Only those lines in the data below from the line containing "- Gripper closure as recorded" through the line containing "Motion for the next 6", both included, should be restated word for word.
==== Records provided
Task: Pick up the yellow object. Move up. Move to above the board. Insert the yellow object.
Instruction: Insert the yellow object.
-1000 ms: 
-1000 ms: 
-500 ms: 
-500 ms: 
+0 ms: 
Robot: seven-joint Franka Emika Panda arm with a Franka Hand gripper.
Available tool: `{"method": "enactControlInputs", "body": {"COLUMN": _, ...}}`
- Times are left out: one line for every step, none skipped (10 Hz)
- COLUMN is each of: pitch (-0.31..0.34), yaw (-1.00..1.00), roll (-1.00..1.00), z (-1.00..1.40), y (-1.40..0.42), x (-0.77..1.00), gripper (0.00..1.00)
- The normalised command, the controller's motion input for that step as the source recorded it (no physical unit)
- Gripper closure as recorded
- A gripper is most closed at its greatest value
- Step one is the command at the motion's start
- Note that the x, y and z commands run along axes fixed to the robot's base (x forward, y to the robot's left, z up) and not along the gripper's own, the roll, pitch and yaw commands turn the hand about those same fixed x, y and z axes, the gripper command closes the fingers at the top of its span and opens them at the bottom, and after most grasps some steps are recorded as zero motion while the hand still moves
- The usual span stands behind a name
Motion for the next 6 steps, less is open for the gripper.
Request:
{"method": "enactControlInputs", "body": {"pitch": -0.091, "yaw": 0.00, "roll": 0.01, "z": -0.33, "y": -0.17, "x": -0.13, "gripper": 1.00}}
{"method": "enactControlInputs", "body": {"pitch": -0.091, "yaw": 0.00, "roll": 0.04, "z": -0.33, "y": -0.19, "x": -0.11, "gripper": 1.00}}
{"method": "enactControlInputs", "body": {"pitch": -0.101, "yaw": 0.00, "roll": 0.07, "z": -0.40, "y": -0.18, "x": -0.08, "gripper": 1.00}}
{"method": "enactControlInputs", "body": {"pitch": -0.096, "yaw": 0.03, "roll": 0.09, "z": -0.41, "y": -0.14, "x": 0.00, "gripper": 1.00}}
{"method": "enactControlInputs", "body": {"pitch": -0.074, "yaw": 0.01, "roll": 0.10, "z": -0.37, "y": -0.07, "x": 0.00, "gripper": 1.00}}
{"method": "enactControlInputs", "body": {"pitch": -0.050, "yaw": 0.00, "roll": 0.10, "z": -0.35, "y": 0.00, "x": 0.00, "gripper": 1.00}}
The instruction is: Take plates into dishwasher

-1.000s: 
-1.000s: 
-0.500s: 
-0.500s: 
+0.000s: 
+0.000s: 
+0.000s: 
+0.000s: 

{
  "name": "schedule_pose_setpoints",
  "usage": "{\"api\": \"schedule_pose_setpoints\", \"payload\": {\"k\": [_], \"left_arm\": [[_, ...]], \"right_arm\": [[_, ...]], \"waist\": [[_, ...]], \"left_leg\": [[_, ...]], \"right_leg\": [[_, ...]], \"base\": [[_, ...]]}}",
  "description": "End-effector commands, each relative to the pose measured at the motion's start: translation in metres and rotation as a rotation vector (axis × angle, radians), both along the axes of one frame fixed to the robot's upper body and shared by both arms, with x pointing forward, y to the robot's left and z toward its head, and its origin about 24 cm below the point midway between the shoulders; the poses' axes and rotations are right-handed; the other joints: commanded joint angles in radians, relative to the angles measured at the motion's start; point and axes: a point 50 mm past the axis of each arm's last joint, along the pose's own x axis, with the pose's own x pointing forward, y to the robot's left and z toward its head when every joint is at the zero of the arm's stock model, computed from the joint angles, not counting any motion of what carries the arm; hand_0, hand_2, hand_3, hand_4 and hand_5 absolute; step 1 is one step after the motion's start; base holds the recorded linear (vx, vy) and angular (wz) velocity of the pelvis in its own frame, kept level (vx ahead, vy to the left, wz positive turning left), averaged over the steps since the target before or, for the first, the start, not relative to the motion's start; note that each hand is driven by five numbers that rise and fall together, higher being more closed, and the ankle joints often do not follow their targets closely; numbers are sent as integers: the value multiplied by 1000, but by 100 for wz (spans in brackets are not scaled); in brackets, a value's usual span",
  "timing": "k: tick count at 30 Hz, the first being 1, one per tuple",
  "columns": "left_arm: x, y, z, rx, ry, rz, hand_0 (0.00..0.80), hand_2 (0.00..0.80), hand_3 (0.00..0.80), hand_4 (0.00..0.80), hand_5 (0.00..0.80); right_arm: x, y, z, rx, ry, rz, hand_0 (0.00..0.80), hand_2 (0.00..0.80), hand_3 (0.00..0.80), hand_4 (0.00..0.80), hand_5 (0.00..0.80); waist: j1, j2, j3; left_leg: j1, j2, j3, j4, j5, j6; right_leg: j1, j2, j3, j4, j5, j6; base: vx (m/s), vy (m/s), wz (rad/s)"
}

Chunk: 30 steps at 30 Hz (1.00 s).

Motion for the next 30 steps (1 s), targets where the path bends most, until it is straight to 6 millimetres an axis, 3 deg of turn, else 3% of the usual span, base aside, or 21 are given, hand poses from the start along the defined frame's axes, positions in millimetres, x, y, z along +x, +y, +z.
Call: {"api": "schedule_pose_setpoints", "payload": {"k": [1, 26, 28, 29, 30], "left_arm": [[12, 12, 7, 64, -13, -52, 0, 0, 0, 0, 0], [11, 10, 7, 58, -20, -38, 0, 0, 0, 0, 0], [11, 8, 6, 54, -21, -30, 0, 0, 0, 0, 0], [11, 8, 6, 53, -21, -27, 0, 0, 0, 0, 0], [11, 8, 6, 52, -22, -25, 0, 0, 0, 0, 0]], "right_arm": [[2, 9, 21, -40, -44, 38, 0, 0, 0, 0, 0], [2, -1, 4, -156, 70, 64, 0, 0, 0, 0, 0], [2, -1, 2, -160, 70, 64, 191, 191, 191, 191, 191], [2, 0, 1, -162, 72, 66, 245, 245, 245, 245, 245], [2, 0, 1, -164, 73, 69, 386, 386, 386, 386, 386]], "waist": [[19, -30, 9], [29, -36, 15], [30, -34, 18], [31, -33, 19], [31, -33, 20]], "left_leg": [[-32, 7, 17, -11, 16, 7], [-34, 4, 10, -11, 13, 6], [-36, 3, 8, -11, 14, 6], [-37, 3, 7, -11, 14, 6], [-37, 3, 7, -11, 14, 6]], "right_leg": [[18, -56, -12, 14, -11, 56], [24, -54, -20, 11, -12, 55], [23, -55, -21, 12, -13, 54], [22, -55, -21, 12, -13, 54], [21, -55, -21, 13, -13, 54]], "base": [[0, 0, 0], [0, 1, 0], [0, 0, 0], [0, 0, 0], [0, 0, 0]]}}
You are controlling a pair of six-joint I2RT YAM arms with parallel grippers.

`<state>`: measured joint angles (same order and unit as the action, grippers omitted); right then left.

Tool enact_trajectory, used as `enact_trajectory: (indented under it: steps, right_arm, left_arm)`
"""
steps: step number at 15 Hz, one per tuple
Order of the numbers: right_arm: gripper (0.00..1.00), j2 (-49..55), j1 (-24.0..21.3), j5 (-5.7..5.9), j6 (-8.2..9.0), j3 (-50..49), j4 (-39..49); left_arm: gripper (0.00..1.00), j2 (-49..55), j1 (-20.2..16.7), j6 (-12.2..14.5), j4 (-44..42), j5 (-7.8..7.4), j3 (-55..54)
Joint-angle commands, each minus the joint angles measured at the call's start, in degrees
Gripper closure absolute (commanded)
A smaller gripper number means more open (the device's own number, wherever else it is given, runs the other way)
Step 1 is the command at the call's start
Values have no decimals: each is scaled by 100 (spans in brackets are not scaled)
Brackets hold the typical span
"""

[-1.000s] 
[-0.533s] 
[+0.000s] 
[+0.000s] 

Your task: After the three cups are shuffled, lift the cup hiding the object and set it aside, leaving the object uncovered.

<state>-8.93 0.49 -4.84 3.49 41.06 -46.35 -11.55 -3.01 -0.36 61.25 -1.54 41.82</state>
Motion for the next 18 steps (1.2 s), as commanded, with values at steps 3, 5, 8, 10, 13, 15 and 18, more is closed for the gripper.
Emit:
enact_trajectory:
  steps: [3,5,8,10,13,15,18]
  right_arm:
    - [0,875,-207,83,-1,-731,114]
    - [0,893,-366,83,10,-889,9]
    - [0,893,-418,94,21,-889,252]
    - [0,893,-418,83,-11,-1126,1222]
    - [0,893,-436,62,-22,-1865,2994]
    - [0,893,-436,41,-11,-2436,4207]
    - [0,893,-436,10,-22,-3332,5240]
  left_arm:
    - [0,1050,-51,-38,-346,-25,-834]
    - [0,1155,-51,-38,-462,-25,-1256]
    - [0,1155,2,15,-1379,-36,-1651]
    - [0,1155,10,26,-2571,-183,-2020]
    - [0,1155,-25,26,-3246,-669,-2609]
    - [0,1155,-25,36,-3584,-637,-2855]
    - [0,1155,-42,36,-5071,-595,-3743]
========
### Completed task
- Gripper closure as recorded
- A gripper is most closed at its greatest value
- Step one is the command at the motion's start
- Note that the x, y and z commands run along axes fixed to the robot's base (x forward, y to the robot's left, z up) and not along the gripper's own, the roll, pitch and yaw commands turn the hand about those same fixed x, y and z axes, the gripper command closes the fingers at the top of its span and opens them at the bottom, and after most grasps some steps are recorded as zero motion while the hand still moves
- The usual span stands behind a name
Motion for the next 6 steps, less is open for the gripper.

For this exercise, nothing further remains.